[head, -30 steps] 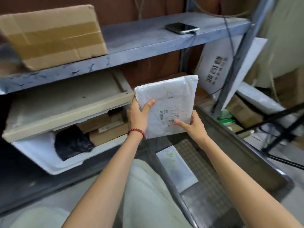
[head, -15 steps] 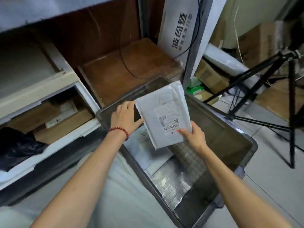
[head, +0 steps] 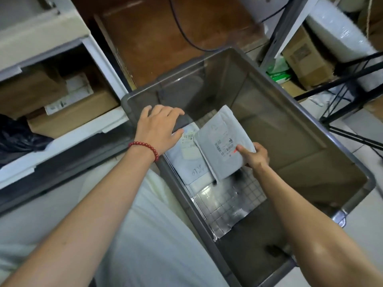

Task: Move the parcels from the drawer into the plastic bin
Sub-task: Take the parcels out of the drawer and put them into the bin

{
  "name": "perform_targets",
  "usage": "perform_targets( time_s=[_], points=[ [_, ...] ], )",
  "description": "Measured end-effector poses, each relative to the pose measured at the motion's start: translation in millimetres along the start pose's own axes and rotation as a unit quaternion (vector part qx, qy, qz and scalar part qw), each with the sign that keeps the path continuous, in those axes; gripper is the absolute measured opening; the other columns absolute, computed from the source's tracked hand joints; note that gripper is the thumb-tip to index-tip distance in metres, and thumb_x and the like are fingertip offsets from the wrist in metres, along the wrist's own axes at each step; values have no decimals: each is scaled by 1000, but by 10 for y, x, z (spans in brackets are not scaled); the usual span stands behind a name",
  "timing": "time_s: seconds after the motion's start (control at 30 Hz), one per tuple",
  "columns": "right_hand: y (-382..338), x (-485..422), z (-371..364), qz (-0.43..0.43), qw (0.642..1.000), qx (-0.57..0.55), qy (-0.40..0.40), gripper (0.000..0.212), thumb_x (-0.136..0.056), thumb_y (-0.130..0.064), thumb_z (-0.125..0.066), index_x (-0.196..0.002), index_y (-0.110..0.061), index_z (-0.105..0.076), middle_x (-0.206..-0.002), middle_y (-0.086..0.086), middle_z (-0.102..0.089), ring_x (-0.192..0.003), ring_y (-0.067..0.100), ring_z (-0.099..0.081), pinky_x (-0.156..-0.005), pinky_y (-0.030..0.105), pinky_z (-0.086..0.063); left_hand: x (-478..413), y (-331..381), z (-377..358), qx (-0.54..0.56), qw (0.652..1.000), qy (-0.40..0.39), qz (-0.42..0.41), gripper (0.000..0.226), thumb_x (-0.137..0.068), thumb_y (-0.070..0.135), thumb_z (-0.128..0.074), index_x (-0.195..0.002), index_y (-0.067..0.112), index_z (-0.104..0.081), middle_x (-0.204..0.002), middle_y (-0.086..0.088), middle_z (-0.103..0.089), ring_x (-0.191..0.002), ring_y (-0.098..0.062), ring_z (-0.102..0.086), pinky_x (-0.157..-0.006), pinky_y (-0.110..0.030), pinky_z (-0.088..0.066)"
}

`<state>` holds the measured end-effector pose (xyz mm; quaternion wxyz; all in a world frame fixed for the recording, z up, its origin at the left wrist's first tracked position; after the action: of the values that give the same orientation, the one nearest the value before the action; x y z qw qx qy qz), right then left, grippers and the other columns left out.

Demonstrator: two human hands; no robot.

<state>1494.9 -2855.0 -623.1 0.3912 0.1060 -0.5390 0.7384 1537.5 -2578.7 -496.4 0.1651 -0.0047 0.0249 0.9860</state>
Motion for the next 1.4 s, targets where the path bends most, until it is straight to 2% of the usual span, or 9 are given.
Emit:
perform_targets(
  time_s=[0.17,0.3,0.47,0.6,0.67,0.73,0.9,1.1,1.4],
  points=[
    [182,-54,-278,-83,944,-319,-18,50,-83,-7,-74,-126,7,-54,-124,20,-63,-111,32,-63,-99,44,-50,-166,108,-56,28,999,20,-11,42,-92,45,-50,-131,28,-47,-128,4,-57,-123,-19,-47,-106,-40,-27],
    [416,-88,-575,-149,950,-272,27,27,-93,1,-59,-117,-3,-46,-126,19,-56,-102,32,-60,-88,44,-53,-242,133,-119,44,998,29,-19,41,-92,45,-50,-129,28,-48,-125,5,-58,-120,-18,-48,-105,-39,-28],
    [472,-270,-675,-164,961,-193,108,35,-94,-3,-57,-128,-1,-48,-125,20,-57,-99,37,-64,-77,44,-58,-260,31,-169,48,998,43,-8,39,-91,44,-53,-126,27,-51,-119,4,-61,-115,-20,-51,-100,-39,-31],
    [270,-436,-621,-56,958,-273,65,60,-95,1,-53,-147,-7,-24,-127,10,-52,-101,19,-57,-80,23,-55,-260,-32,-200,47,998,45,8,39,-90,44,-55,-126,27,-51,-115,5,-62,-113,-20,-51,-99,-39,-32],
    [124,-483,-623,-21,965,-263,4,66,-98,-6,-51,-152,-13,-13,-141,11,-43,-121,17,-51,-99,26,-47,-244,-63,-202,44,997,54,11,40,-90,45,-55,-125,28,-51,-114,6,-62,-112,-19,-51,-98,-39,-32],
    [-30,-472,-653,16,976,-212,-46,61,-99,-10,-51,-151,-18,-20,-153,8,-34,-134,20,-43,-113,38,-36,-230,-89,-191,45,997,59,15,40,-89,46,-55,-125,28,-52,-113,6,-63,-111,-20,-52,-97,-39,-33],
    [-301,-147,-676,148,986,57,-55,52,-92,-36,-61,-139,-22,-45,-141,-1,-52,-127,18,-50,-106,32,-38,-125,-87,-130,35,997,63,19,39,-89,46,-55,-123,28,-53,-113,6,-62,-109,-19,-52,-94,-38,-33],
    [-769,453,-591,329,886,326,-15,56,-89,-56,-53,-137,-26,-50,-138,-1,-56,-125,23,-51,-99,37,-40,127,-164,17,-13,998,61,21,46,-88,47,-53,-130,29,-48,-130,5,-49,-116,-20,-47,-94,-38,-32],
    [-1683,1655,-843,555,754,348,-44,54,-92,-57,-50,-133,-23,-55,-135,-3,-56,-125,19,-51,-102,35,-39,850,-892,706,-33,976,155,152,43,-82,46,-61,-122,28,-57,-122,4,-59,-115,-23,-49,-92,-41,-32]
  ],
)
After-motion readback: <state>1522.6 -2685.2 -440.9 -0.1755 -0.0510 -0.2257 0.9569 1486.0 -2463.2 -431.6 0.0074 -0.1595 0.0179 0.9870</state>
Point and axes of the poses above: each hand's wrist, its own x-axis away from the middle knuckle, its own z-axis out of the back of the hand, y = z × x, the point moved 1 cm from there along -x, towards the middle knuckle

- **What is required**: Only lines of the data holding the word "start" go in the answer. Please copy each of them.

- **Task solution**:
  "description": "Measured end-effector poses, each relative to the pose measured at the motion's start: translation in millimetres along the start pose's own axes and rotation as a unit quaternion (vector part qx, qy, qz and scalar part qw), each with the sign that keeps the path continuous, in those axes; gripper is the absolute measured opening; the other columns absolute, computed from the source's tracked hand joints; note that gripper is the thumb-tip to index-tip distance in metres, and thumb_x and the like are fingertip offsets from the wrist in metres, along the wrist's own axes at each step; values have no decimals: each is scaled by 1000, but by 10 for y, x, z (spans in brackets are not scaled); the usual span stands behind a name",
  "timing": "time_s: seconds after the motion's start (control at 30 Hz), one per tuple",

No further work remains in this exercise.